Priiiiiiit! Suara peluit melengking kencang dari arah panggung utama.
Ketua OSIS dan panitia disiplin mulai mengambil alih lapangan untuk masuk ke sesi pengenalan baris-berbaris. Semua murid baru langsung semrawut mencari barisan kelas masing-masing.
Sohib-sohibku terpaksa berjalan ke barisan khusus faksi mereka yang berada di paling depan. Sementara aku berjalan santai, melangkah ke barisan paling belakang yang adem ayem.
Sialnya, barisan kelasku ternyata pas-pasan banget berdekatan dengan barisan kelas Widia. Cewek itu berjalan melewatiku sambil menyenggol bahuku kasar.
"Jangan seneng dulu, Revo butut. Tadi itu cuma keberuntungan," bisik Widia sinis pas di kupingku.
Bau parfum vanilanya yang menyengat tidak membuatku pusing, malah kata-katanya yang membuatku makin tertantang. Aku cuma diam, tidak niat membalas omongan sampahnya.

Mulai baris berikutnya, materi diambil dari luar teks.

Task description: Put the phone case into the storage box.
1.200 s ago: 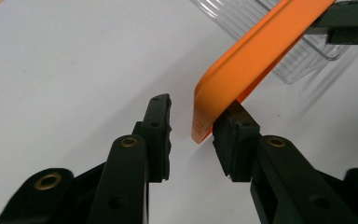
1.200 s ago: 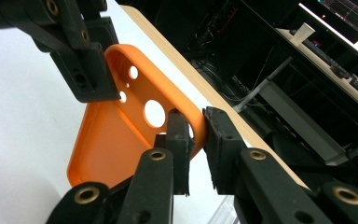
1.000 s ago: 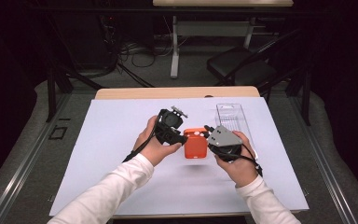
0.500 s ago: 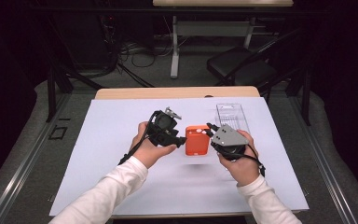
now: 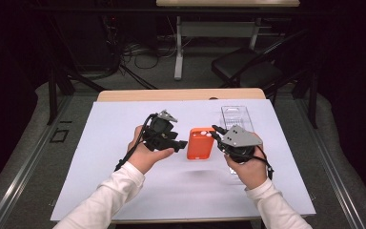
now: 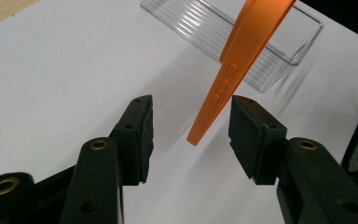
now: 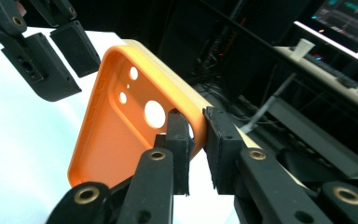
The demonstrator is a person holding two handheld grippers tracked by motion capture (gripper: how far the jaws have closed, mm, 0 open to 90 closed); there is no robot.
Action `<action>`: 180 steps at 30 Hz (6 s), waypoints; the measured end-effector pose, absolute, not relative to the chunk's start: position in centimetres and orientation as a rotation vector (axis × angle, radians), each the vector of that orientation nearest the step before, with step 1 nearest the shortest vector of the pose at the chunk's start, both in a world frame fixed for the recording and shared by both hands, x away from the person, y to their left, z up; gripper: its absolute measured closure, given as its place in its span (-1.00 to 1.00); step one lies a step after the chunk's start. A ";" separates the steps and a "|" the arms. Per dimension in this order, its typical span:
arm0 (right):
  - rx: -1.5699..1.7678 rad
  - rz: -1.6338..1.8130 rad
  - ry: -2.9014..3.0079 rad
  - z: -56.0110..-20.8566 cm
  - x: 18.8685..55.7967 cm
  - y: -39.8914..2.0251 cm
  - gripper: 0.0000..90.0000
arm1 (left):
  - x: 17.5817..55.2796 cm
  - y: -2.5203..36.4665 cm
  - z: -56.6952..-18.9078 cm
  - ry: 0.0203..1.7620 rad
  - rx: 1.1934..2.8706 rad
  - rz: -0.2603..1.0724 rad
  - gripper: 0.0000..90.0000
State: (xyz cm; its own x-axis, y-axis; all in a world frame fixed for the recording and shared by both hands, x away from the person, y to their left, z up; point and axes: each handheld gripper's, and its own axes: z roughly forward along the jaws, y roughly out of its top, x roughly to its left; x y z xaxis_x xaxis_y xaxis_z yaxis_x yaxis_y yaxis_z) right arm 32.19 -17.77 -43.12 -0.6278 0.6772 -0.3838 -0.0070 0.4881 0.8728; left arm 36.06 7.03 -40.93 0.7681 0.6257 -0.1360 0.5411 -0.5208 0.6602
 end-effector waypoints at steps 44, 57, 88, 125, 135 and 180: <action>0.364 1.211 2.033 -41.5 33.9 -19.2 0.79 | 34.7 9.4 -43.4 0.924 2.044 0.141 -0.38; 0.337 1.206 1.995 -40.5 34.6 -19.1 0.78 | 34.5 10.8 -43.4 0.923 2.052 0.146 -0.58; 0.387 1.103 1.905 -38.3 38.2 -23.6 0.78 | 34.7 12.9 -44.3 0.976 1.988 0.160 -0.88; 0.479 0.956 1.861 -38.6 42.2 -27.2 0.78 | 34.5 12.9 -44.8 0.957 2.009 0.150 -0.99; 0.489 0.900 1.868 -38.9 44.0 -26.9 0.78 | 34.5 12.9 -45.0 0.963 2.002 0.151 -0.99; 0.517 0.795 1.835 -45.6 47.8 -26.5 0.78 | 34.6 12.9 -45.1 0.964 1.998 0.143 -0.99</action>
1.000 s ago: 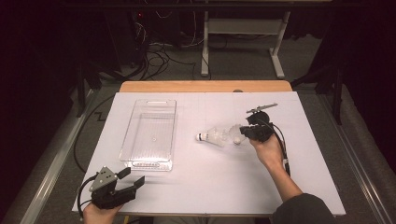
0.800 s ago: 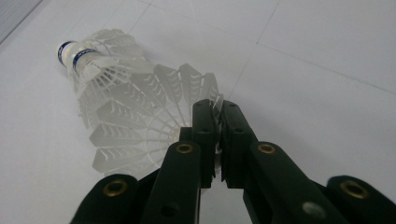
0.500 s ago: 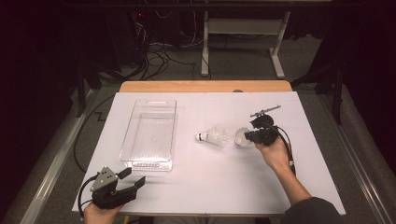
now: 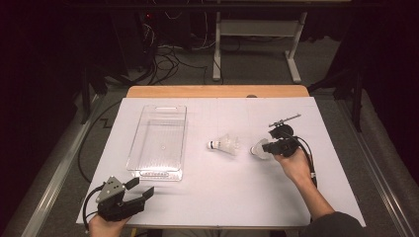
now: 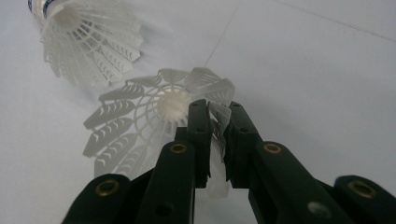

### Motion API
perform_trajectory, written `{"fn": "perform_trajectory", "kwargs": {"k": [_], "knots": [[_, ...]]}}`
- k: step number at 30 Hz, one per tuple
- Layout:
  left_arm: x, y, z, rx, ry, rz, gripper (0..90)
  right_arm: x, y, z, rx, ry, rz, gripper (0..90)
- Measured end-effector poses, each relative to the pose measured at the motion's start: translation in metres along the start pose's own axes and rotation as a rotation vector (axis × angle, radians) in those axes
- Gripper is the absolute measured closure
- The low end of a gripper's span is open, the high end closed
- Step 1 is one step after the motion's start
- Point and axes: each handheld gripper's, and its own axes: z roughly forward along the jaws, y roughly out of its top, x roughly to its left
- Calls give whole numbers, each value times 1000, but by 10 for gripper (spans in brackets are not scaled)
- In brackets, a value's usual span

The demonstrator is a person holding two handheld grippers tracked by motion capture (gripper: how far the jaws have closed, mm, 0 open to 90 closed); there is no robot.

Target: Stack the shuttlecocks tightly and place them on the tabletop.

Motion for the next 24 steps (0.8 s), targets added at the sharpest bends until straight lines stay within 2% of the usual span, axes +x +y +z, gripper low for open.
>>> {"fn": "perform_trajectory", "kwargs": {"k": [11, 17, 24], "knots": [[0, 0, 0, 2, 0, 0, 352, -6, -6, 2, 12, 18, 11, 899], [0, 0, 0, 3, -1, 3, 352, -7, -7, 3, 7, 7, 3, 900], [0, 0, 0, 4, -3, 3, 352, -5, -7, 0, -9, 51, -7, 900]]}}
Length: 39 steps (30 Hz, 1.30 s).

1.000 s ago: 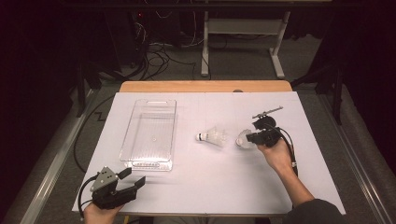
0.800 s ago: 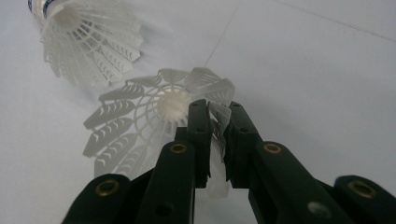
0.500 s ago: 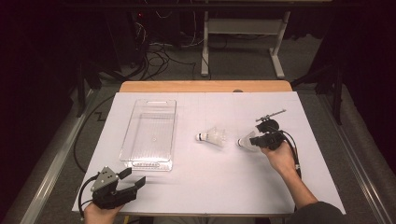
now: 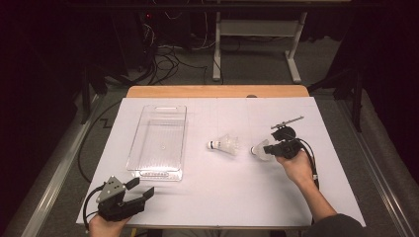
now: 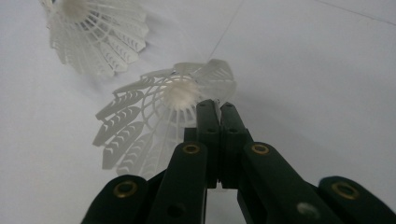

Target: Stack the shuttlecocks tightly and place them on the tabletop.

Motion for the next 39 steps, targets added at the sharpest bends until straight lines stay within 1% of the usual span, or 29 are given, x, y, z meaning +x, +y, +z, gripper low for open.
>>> {"fn": "perform_trajectory", "kwargs": {"k": [6, 14, 18, 28, 35, 39], "knots": [[0, 0, 1, 3, -1, 2, 352, 2, 1, -1, -10, 25, -1, 900], [0, 0, 1, 5, -1, 2, 351, 5, 3, 0, -29, 64, -19, 900], [0, 0, 1, 5, 0, 2, 351, 7, 5, 1, -38, 88, -30, 900], [0, 0, 2, 9, 2, 4, 351, 11, 9, 6, -55, 144, -33, 900], [0, 0, 2, 10, 2, 2, 351, 16, 17, 9, -58, 154, -56, 900], [0, 0, 2, 9, 2, 3, 351, 19, 21, 12, -54, 155, -58, 900]]}}
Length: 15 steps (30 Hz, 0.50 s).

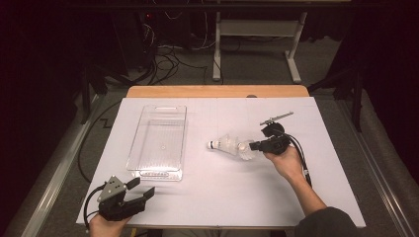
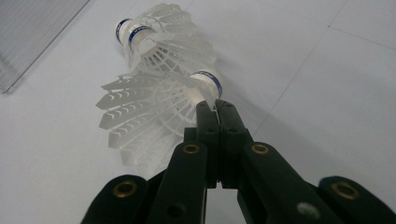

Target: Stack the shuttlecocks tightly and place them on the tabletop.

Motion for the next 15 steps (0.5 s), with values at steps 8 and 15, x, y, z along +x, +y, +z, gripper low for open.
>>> {"fn": "perform_trajectory", "kwargs": {"k": [8, 15], "knots": [[0, 0, 0, 1, -1, -1, 351, 3, 4, 7, -1, 14, -15, 900], [0, 0, 0, 1, 1, 3, 351, 1, 5, 13, -4, 24, -19, 900]]}}
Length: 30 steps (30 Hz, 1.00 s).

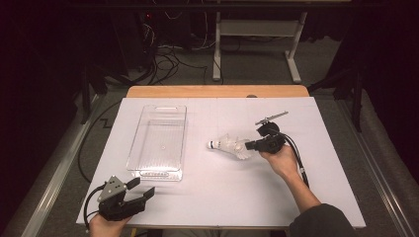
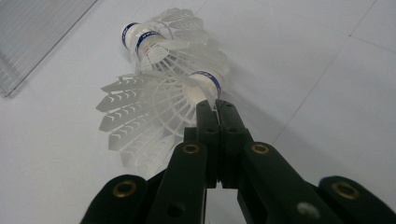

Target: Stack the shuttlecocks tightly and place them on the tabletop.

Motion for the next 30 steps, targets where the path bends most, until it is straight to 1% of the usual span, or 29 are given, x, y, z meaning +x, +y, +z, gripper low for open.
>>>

Kubenarkan tali tas ransel hitamku yang sudah agak pudar warnanya. Matahari mulai naik, hawanya makin panas membuat keringat mengucur deras membasahi seragam.
Panitia MOS mulai memberikan instruksi fisik yang lumayan berat untuk anak baru. "Semua merapat! Yang lelet bakal dijemur di tengah lapangan!" teriak salah satu panitia galak.
Aku menarik napas dalam-dalam, bersiap untuk melewati hari yang panjang ini. Mental bajaku sudah terlatih sama kerasnya jalanan dan kerja serabutan mencuci motor tiap malam.
Hinaan Widia, angkuhnya Jaka, atau beratnya tantangan MOS ini tidak bakal bisa membuatku tumbang begitu saja. Kulihat ke depan, ke arah empat sohibku yang lagi jadi pusat perhatian seantero sekolah. Lalu aku melirik Widia yang masih sesekali melihatku dengan pandangan penuh benci.
Aku tersenyum tipis, merapikan barisanku sendiri dengan fokus penuh.
Permainan baru aja dimulai, Wid! Kita lihat siapa yang bakal berlutut dan memohon di akhir cerita nanti!